Cabbages are the fourth most produced vegetable in the United States but most people tend to grow the same varieties. Cabbages are categorized by head shape, the most commonly grown being flat-head and round. Cabbage comes in green, white and purple varieties. Cabbage growing is relatively easy and here are some tips to get you started!
Preparing the Soil
Cabbages need to be planted in firm soil so it's best not to dig up the soil for a few months before planting the cabbages. Choose a sunny spot which has not had any brassica (cabbage, kale, brussels sprouts, swede or other hardy plants) planted within the past few years. Choose a spot with full sun or light shade for successful cabbage growing.
Work some compost or manure into your chosen spot. Apply a fertilizer a week before planting the cabbages. Remove any stones or weeds with a rake just before planting.
Planting the Cabbages
It is best to space your cabbage rows six inches apart and sow the seeds thinly at a depth of about half an inch. Thin the seedlings to a foot apart so they don't become thin or weak. You can use the seedlings for spring greens.
Water the cabbages if the weather is dry and hoe them carefully to get rid of weeds. A good cabbage growing technique is to water the cabbages evenly so they don't split. When the heads start to form, you can apply a liquid fertilizer. If it is windy, you can mound the soil upwards towards the stems to protect the cabbages.
Cabbages are ready to be harvested when they are firm to the touch and the heads are fully formed. Leave the wide, outer leaves and only cut the head. If you are growing spring or summer varieties, you can make an X in the stump and grow a second crop of cabbages from these. Cabbages should all be harvested in November and stored for winter use. Place them stem side up in a box lined with straw, and keep them somewhere between freezing and 45ºF. That way, they should keep until March.
The main cabbage growing pest threat comes from cabbage worms. They are the same color as some types of cabbage but you can see them quite easily and pick them off by hand.
Easy Cabbage Varieties to Grow
Red Acre and Red Delight are easy to grow purple cabbage varieties. Late Flat Dutch and Early Jersey Wakefield are also straightforward to grow and are very popular.

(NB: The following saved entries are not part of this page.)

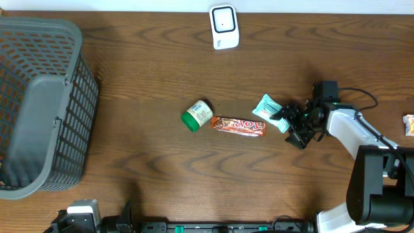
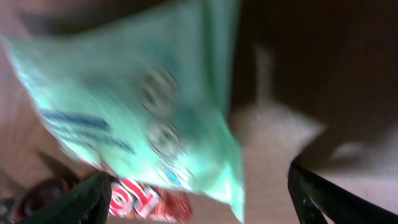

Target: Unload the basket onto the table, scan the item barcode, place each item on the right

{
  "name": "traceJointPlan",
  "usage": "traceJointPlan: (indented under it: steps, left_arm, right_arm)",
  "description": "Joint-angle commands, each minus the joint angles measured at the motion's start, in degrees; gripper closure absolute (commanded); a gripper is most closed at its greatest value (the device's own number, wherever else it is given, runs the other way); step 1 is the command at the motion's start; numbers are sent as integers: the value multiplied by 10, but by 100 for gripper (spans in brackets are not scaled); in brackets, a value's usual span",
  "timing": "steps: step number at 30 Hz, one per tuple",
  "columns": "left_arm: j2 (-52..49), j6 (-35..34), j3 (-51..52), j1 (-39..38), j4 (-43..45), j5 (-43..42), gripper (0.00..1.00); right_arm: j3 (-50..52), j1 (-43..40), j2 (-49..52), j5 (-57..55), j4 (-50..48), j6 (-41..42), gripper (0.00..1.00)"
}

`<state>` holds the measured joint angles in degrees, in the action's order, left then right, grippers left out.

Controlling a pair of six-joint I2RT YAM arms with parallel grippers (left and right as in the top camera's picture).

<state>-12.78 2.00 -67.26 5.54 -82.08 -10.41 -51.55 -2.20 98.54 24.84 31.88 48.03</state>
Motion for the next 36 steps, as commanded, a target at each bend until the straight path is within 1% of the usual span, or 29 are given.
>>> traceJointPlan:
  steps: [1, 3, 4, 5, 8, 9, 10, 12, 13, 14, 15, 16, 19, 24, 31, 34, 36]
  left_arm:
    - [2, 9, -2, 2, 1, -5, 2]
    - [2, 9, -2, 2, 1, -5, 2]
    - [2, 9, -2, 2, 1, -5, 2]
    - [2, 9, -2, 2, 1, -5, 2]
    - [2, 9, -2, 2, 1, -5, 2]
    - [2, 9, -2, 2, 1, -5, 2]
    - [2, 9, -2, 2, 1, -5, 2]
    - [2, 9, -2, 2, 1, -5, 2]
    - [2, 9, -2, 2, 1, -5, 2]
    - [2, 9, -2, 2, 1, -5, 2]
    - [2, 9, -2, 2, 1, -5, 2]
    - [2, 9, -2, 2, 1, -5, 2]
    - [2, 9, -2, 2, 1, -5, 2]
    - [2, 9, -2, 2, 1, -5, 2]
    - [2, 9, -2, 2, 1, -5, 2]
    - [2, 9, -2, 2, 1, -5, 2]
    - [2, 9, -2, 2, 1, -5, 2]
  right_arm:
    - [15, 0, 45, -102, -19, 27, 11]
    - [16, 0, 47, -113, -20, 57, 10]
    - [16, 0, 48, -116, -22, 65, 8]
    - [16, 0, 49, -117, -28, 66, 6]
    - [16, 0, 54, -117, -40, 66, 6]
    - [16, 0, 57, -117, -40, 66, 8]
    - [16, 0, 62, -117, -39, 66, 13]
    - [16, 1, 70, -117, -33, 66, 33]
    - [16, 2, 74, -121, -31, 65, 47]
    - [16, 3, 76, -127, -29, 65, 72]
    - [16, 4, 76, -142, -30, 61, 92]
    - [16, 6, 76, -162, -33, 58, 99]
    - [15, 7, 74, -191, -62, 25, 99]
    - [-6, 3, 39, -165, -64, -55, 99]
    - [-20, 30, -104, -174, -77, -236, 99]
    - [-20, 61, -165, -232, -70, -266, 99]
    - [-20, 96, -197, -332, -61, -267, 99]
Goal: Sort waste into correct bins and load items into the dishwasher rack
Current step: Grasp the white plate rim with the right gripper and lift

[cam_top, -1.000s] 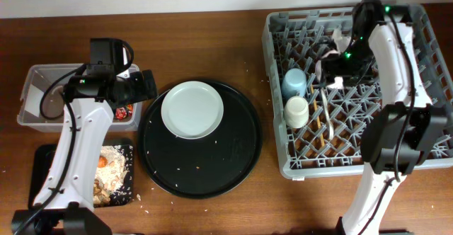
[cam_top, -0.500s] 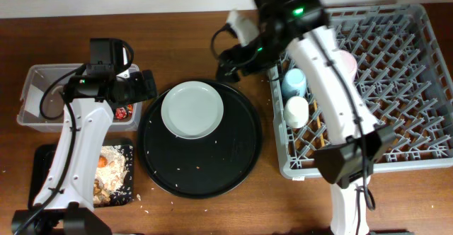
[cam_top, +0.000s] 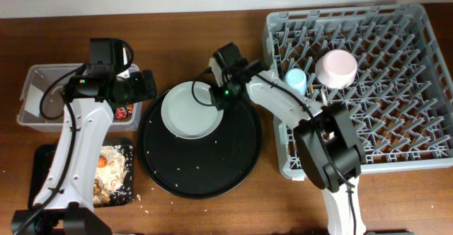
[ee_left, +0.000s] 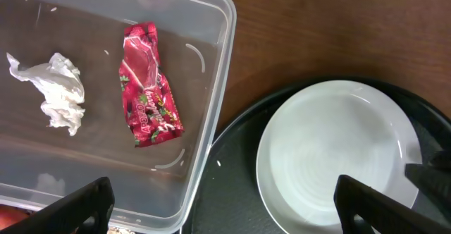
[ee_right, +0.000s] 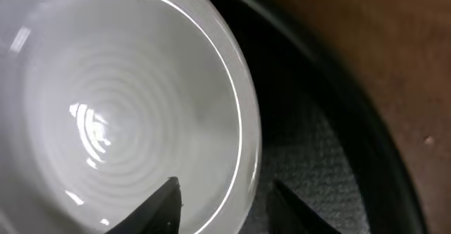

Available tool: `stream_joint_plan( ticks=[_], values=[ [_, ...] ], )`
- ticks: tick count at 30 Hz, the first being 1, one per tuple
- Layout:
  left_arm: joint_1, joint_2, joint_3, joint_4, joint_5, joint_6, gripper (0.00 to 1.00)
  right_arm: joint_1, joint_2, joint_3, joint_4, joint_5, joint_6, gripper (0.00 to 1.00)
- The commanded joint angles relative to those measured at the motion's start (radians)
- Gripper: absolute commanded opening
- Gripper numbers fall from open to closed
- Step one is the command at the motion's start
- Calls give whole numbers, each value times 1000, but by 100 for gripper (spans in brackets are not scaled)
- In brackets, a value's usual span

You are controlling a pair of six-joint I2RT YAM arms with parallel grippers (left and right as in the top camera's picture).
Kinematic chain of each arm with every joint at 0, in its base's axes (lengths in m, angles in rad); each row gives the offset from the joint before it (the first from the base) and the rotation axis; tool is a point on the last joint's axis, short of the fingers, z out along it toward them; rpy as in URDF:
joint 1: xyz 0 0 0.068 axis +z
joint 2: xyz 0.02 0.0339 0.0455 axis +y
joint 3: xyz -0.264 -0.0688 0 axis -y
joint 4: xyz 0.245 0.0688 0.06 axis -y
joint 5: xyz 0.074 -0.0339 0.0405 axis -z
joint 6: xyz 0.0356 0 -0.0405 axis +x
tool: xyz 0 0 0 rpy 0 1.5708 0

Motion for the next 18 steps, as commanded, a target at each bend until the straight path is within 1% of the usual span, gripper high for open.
stream_joint_plan(
  ticks=[1, 3, 5, 6, 7, 8, 9, 10, 14, 17, 18],
  values=[
    [-1, -2, 5, 2, -11, -6, 99, 19, 0, -55, 58, 70, 28, 43],
    [-1, -2, 5, 2, -11, -6, 99, 24, 0, -84, 92, 69, 28, 43],
    [-1, -2, 5, 2, -11, -6, 99, 31, 0, -112, 104, 67, 28, 40],
    [-1, -2, 5, 2, -11, -6, 99, 36, 2, -119, 104, 67, 28, 36],
    [-1, -2, 5, 2, -11, -6, 99, 38, 5, -121, 103, 66, 28, 27],
    [-1, -2, 5, 2, -11, -6, 99, 38, 9, -121, 105, 66, 28, 15],
    [-1, -2, 5, 2, -11, -6, 99, 38, 11, -121, 104, 67, 28, 11],
    [-1, -2, 5, 2, -11, -6, 99, 38, 12, -121, 103, 66, 28, 4],
    [-1, -2, 5, 2, -11, -6, 99, 32, -34, -87, 97, 62, 28, 4],
    [-1, -2, 5, 2, -11, -6, 99, 27, -161, -1, 1, 64, 28, 4],
    [-1, -2, 5, 2, -11, -6, 99, 26, -201, 2, -19, 71, 27, 4]
  ],
)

Cabbage growing is a lot of fun and can also be very rewarding when you present your friends and family with your tasty produce! There are thousands of delicious recipes calling for cabbage. Cabbage lasts for about a week so if you have a lot of cabbage, you can freeze it by choosing crisp heads and shredding them. Blanch the cabbage for a minute, cool and pack into freezer bags.
If you have some spare space in your garden, why not have a go at cabbage growing!